» **WORK INSTRUCTION**
When you reach the line containing "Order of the", include it and stop; until then, return each line of the material exactly, starting with the first.

» **COLLECTED DATA**
+ + +

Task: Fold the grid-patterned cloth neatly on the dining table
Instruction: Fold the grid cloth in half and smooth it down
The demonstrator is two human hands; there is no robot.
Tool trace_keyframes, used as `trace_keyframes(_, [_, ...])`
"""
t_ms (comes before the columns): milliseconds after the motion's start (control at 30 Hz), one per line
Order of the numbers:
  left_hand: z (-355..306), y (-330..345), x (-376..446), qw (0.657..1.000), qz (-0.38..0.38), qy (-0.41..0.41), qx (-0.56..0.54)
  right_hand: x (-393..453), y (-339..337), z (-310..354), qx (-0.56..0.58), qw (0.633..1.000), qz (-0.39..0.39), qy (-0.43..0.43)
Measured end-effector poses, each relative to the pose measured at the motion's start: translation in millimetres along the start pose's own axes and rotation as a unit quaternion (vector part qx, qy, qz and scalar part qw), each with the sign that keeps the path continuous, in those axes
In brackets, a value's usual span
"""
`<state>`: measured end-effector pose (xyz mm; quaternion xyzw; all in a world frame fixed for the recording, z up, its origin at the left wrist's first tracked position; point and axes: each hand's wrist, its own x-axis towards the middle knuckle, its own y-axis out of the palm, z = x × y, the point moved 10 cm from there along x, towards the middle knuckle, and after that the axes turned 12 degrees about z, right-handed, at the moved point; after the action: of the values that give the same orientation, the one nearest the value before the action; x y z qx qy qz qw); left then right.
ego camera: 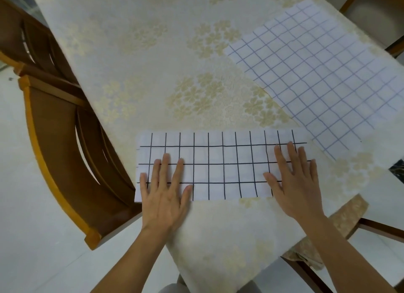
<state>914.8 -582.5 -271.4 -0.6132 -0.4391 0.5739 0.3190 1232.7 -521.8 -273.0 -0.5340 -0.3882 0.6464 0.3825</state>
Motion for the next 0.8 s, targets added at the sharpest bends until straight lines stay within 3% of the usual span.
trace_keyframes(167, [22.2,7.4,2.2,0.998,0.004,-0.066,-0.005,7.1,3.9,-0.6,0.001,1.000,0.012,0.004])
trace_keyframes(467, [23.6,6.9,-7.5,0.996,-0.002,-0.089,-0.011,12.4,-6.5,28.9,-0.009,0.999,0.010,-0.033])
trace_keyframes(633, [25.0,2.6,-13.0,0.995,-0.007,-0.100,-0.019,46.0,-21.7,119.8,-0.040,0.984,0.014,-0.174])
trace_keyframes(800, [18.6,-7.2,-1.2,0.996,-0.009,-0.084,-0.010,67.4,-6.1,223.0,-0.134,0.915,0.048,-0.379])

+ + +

» **TASK RESPONSE**
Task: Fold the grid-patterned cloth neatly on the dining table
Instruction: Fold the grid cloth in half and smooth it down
The demonstrator is two human hands; there is no robot.
Tool trace_keyframes, used as `trace_keyframes(_, [_, ...])`
"""
t_ms (comes before the columns): milliseconds after the motion's start (control at 30 Hz), one per line
Order of the numbers:

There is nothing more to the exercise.